Dan’s Bourbon of the Week: Blanton’s Single Barrel (Barrel no. 328, 5-9-13). The granddaddy of the single barrel bourbons.

The nose was fantastic – corn, apples, cinnamon, rye, and a hint of…apricot?  But the taste – so smooth, so clean.  It’s has a nice mouth coat – soft and buttery.  It’s got a bit of wood char bitterness, but is as smooth as almost any I’ve tasted. You can taste the corn, and there’s a sweet detection of summer fruits, like apples. 

The finish is mild, not overwhelming.  I love this bourbon.

Dan scale (1-10): 9.3

Dan’s Bourbon of the Week: Buffalo Trace Single Oak Project Barrel Number 72

Dan’s Bourbon of the Week: Buffalo Trace Single Oak Project Barrel Number 72

Last Christmas, I received an interesting gift from my mother – three unique bottles from the Buffalo Trace ‘Single Oak Project.’  I was intrigued immediately, and the explanation she had printed off to go along with the beautifully wrapped gift explained just how unique this was:

“…It all started with 96 individually selected American oak trees that differed according to the number of growth rings per inch and growing location. Each tree was then cut into two parts – top and bottom – yielding 192 unique tree sections. A single barrel was constructed from each unique section. Prior to construction we varied the stave seasoning times. The 192 barrels were then charred differently. These single oak barrels were then filled with different recipe whiskeys, at various entry proofs and aged in a variety of different warehouse styles.

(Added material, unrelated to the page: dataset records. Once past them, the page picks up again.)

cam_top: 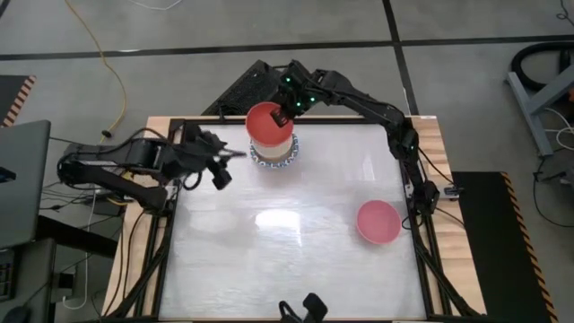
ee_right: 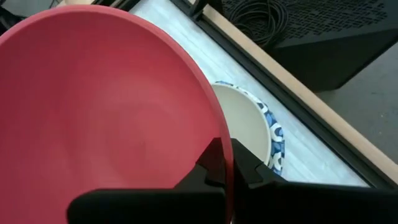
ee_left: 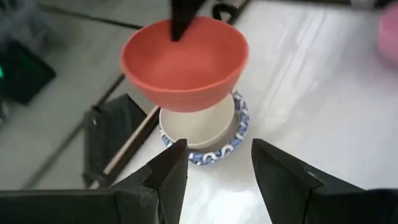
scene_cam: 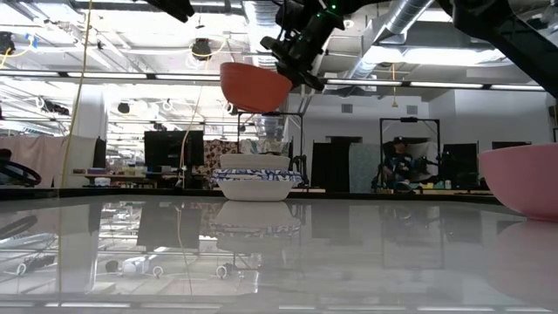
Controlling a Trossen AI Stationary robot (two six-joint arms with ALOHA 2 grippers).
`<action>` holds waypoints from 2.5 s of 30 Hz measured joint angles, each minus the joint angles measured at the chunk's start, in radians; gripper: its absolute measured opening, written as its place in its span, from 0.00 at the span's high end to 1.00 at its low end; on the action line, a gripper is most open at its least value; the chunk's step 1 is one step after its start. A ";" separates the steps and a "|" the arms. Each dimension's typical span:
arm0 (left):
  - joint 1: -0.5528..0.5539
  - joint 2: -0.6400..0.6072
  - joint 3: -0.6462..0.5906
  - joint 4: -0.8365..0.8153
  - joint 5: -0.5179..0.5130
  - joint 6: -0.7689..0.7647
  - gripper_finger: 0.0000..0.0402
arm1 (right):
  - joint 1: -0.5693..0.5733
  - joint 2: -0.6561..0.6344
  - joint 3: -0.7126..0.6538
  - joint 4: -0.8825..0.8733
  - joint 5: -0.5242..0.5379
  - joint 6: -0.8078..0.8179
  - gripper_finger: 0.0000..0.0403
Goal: Nest bowls inside each other
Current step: Stack the orange bowl on the top of the white bowl
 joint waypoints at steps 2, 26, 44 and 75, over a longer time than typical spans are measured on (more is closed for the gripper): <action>0.027 -0.025 0.000 0.000 0.001 -0.075 0.58 | -0.005 0.000 0.000 0.008 0.000 0.000 0.98; 0.380 -0.074 -0.002 -0.117 0.351 -0.241 0.58 | -0.056 0.161 0.000 -0.005 0.008 0.025 0.98; 0.405 -0.065 -0.002 -0.124 0.354 -0.203 0.58 | -0.062 0.193 0.000 0.003 0.033 0.010 0.98; 0.405 -0.065 -0.002 -0.124 0.338 -0.191 0.58 | -0.033 0.191 -0.149 0.115 0.049 -0.008 0.98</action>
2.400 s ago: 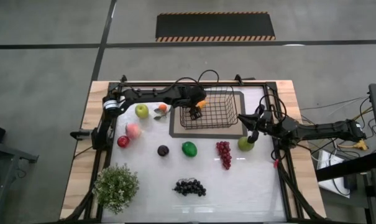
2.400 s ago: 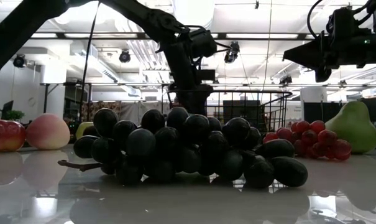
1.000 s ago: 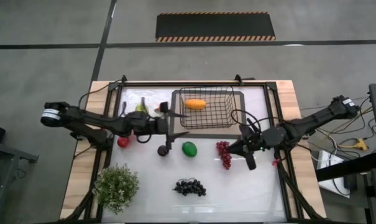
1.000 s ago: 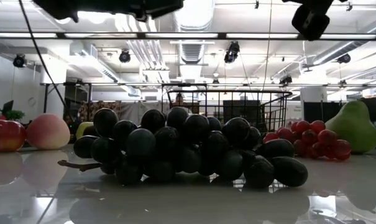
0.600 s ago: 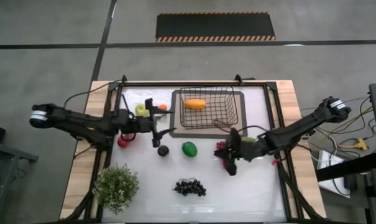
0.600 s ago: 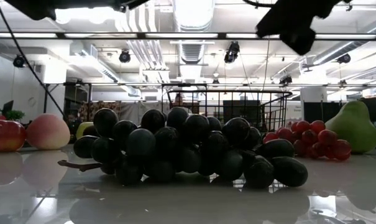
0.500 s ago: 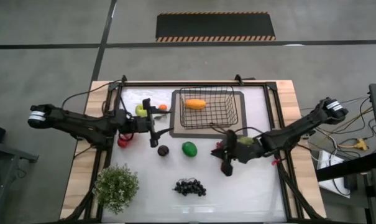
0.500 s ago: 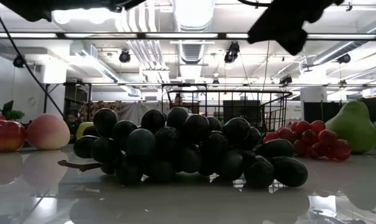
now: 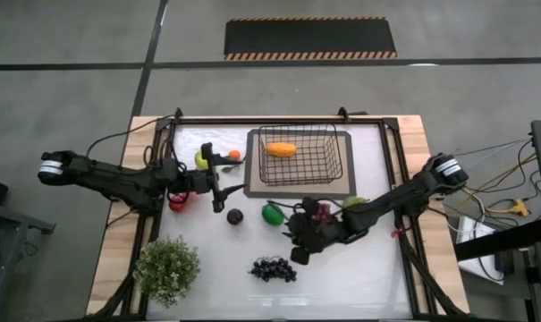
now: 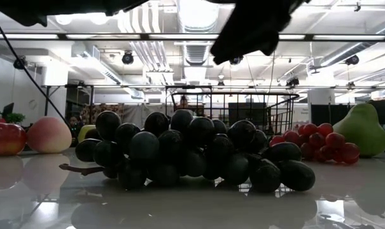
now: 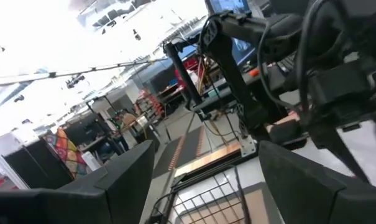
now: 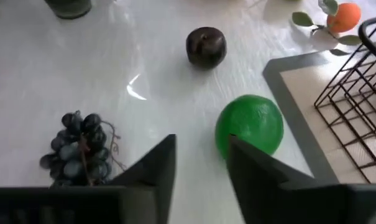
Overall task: Build produce basket
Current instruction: Put the green lime into the black wire basket
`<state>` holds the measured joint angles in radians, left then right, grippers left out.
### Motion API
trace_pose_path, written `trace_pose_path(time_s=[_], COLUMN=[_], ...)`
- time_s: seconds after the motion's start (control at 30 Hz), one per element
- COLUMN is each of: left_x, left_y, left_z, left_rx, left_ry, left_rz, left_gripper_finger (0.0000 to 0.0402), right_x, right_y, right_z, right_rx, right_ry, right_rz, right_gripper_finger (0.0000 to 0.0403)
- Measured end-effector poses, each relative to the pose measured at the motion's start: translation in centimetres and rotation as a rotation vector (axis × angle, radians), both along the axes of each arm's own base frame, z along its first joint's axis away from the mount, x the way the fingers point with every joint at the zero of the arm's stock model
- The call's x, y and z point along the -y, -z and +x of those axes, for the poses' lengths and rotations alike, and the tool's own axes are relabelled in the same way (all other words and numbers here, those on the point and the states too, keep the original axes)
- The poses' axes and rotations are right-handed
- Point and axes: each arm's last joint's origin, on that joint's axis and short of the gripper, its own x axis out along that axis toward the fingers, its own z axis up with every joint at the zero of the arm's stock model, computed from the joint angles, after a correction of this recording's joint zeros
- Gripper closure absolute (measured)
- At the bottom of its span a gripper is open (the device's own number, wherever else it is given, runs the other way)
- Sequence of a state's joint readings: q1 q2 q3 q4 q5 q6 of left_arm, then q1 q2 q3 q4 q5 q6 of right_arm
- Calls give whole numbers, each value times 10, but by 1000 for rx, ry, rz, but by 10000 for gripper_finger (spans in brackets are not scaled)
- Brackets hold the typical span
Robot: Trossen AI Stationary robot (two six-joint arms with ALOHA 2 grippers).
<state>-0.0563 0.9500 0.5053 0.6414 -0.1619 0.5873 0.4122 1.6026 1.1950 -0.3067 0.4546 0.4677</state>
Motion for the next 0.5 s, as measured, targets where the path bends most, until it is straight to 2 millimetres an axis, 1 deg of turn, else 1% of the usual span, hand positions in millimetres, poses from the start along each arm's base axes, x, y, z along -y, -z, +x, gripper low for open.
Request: trace_pose_path(time_s=[0.17,0.33,0.43,0.5], left_x=[0,-1,-1,-1], left_y=[-3,-2,3,3], left_z=[-5,-11,-13,-16], left_rx=[22,32,17,25], left_ry=[-1,0,0,0], left_rz=[3,1,1,1], left_gripper_finger=[130,130,130,130], right_x=[-3,3,10,14], right_y=[10,24,35,43], right_z=[21,39,48,52], right_rx=[-53,-123,-146,-164], right_ry=[53,118,150,177], right_rz=[-73,-82,-77,-79], right_gripper_finger=[171,84,49,39])
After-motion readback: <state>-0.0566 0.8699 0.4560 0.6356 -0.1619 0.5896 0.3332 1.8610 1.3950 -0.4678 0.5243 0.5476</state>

We believe that this experiment will allow you to directly compare the impact of 7 different critical variables across 192 bottles for a total of 1,396 taste combinations. None of the 192 bottles in the complete set are exactly alike….” (from the Buffalo Trace Single Oak Project website)

After several months of admiring the bottles and project, we finally decided to take one out for a test spin!

Dan's Bourbon of the Week: Buffalo Trace Single Oak Project Barrel number 72
Dan’s Bourbon of the Week: Buffalo Trace Single Oak Project Barrel number 72

So what did we find?

My take: The nose said this one was going to have some flavor.  The sweet smells of toffee, caramel and maple syrup meshed with the tangier notes of baking spices, nutmeg, and a slight smell of oak.

The taste was dry and thick, certainly a mouth-coater.  It tasted full bodied, and the taste agreed.  Again, sweet tastes of honey, caramel and toffee mixed with the nutmeg and oak, and I dare say there was a peak of mint in there as well!

With a long, lingering but smooth finish, this was a good glass of whiskey.  So why not a higher rating?  While flavorful, there was nothing truly outstanding about this glass, no real standout characteristic.  I’m very enthusiastic about trying the others though!